**Recorded data**
——————————

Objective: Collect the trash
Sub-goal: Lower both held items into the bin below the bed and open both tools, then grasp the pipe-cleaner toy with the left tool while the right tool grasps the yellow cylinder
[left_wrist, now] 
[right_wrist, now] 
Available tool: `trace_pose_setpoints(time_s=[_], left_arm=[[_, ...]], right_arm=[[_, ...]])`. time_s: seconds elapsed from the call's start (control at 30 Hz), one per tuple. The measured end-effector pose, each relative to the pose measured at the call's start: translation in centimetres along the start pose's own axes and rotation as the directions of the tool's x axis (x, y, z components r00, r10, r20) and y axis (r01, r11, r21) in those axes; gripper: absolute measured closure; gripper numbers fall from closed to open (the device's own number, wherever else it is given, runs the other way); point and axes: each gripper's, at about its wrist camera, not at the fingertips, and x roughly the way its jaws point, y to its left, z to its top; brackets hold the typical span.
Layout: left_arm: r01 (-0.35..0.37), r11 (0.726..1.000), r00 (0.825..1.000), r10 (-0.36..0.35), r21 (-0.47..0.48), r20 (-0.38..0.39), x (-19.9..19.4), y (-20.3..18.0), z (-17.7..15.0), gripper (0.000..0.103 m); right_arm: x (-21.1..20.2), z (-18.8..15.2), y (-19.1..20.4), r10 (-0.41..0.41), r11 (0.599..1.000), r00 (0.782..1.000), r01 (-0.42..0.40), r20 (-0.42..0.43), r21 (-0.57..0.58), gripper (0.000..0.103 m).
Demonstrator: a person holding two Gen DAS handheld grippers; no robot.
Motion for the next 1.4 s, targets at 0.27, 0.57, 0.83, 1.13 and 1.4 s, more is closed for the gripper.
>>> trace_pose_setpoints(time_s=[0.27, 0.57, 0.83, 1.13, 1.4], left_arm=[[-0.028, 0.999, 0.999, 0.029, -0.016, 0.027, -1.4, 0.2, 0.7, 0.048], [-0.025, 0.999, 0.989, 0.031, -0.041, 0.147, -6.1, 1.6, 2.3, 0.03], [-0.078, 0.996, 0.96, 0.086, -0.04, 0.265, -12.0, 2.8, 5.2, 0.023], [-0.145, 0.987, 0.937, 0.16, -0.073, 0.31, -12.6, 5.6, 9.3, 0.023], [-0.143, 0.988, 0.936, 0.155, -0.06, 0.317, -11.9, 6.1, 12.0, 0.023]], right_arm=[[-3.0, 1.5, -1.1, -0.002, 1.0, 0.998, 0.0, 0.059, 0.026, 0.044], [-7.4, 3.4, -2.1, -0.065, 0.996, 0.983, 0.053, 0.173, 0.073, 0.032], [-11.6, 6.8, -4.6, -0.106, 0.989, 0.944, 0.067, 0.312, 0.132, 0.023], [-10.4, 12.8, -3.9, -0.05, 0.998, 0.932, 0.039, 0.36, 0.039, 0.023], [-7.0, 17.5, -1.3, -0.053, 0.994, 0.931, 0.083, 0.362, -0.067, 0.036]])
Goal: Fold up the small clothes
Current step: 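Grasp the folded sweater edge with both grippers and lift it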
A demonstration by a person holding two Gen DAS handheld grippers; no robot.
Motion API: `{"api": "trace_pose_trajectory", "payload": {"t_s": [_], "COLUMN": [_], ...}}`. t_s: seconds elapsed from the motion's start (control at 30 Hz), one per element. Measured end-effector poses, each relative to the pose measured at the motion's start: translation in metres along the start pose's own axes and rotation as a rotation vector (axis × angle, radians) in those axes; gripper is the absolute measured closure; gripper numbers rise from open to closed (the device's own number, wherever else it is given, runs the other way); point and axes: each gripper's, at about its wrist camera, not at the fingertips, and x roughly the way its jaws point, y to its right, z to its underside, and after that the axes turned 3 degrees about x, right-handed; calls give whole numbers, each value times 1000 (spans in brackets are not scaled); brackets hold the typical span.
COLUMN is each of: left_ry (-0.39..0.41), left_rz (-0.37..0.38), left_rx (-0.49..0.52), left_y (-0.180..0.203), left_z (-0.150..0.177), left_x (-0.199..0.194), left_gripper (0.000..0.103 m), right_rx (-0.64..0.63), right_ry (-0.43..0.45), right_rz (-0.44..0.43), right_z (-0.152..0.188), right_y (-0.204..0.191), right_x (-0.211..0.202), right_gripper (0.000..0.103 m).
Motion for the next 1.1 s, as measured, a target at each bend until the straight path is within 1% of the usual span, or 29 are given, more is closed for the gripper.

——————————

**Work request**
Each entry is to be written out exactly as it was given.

**Problem solution**
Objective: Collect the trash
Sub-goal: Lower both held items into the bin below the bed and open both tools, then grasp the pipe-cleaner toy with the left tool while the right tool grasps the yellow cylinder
[left_wrist, now] 
[right_wrist, now] 
Available tool: `trace_pose_setpoints(time_s=[_], left_arm=[[_, ...]], right_arm=[[_, ...]])`. time_s: seconds elapsed from the call's start (control at 30 Hz), one per tuple. The measured end-effector pose, each relative to the pose measured at the call's start: translation in centimetres along the start pose's own axes and rotation as the directions of the tool's x axis (x, y, z components r00, r10, r20) and y axis (r01, r11, r21) in those axes; gripper: absolute measured closure; gripper numbers fall from closed to open (the device's own number, wherever else it is given, runs the other way); point and axes: each gripper's, at about its wrist camera, not at the fingertips, and x roughly the way its jaws point, y to its left, z to its top; brackets hold the typical span.
Layout: left_arm: r01 (-0.35..0.37), r11 (0.726..1.000), r00 (0.825..1.000), r10 (-0.36..0.35), r21 (-0.47..0.48), r20 (-0.38..0.39), x (-19.9..19.4), y (-20.3..18.0), z (-17.7..15.0), gripper (0.000..0.103 m); right_arm: x (-21.1..20.2), z (-18.8..15.2), y (-19.1..20.4), r10 (-0.41..0.41), r11 (0.599..1.000), r00 (0.782..1.000), r01 (-0.42..0.40), r20 (-0.42..0.43), r21 (-0.57..0.58), gripper (0.000..0.103 m).
Demonstrator: a person holding two Gen DAS handheld grippers; no robot.
Motion for the next 1.4 s, targets at 0.27, 0.57, 0.83, 1.13 and 1.4 s, more is closed for the gripper.
>>> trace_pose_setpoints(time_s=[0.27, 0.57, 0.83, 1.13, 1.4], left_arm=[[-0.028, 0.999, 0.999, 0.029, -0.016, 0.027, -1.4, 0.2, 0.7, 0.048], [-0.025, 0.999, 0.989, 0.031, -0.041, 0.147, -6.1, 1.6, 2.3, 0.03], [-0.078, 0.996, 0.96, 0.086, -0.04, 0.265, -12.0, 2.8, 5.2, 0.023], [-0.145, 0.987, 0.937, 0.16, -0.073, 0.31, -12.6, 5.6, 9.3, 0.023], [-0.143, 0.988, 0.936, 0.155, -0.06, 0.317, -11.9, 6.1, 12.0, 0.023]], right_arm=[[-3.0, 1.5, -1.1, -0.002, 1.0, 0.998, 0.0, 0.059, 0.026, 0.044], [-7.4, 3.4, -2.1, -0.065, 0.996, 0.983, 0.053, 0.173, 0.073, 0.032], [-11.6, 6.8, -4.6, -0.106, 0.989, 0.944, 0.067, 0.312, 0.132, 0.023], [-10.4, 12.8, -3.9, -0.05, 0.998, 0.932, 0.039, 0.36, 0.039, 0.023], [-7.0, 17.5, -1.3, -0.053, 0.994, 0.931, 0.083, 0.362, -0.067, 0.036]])
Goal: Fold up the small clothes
Current step: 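Grasp the folded sweater edge with both grippers and lift it
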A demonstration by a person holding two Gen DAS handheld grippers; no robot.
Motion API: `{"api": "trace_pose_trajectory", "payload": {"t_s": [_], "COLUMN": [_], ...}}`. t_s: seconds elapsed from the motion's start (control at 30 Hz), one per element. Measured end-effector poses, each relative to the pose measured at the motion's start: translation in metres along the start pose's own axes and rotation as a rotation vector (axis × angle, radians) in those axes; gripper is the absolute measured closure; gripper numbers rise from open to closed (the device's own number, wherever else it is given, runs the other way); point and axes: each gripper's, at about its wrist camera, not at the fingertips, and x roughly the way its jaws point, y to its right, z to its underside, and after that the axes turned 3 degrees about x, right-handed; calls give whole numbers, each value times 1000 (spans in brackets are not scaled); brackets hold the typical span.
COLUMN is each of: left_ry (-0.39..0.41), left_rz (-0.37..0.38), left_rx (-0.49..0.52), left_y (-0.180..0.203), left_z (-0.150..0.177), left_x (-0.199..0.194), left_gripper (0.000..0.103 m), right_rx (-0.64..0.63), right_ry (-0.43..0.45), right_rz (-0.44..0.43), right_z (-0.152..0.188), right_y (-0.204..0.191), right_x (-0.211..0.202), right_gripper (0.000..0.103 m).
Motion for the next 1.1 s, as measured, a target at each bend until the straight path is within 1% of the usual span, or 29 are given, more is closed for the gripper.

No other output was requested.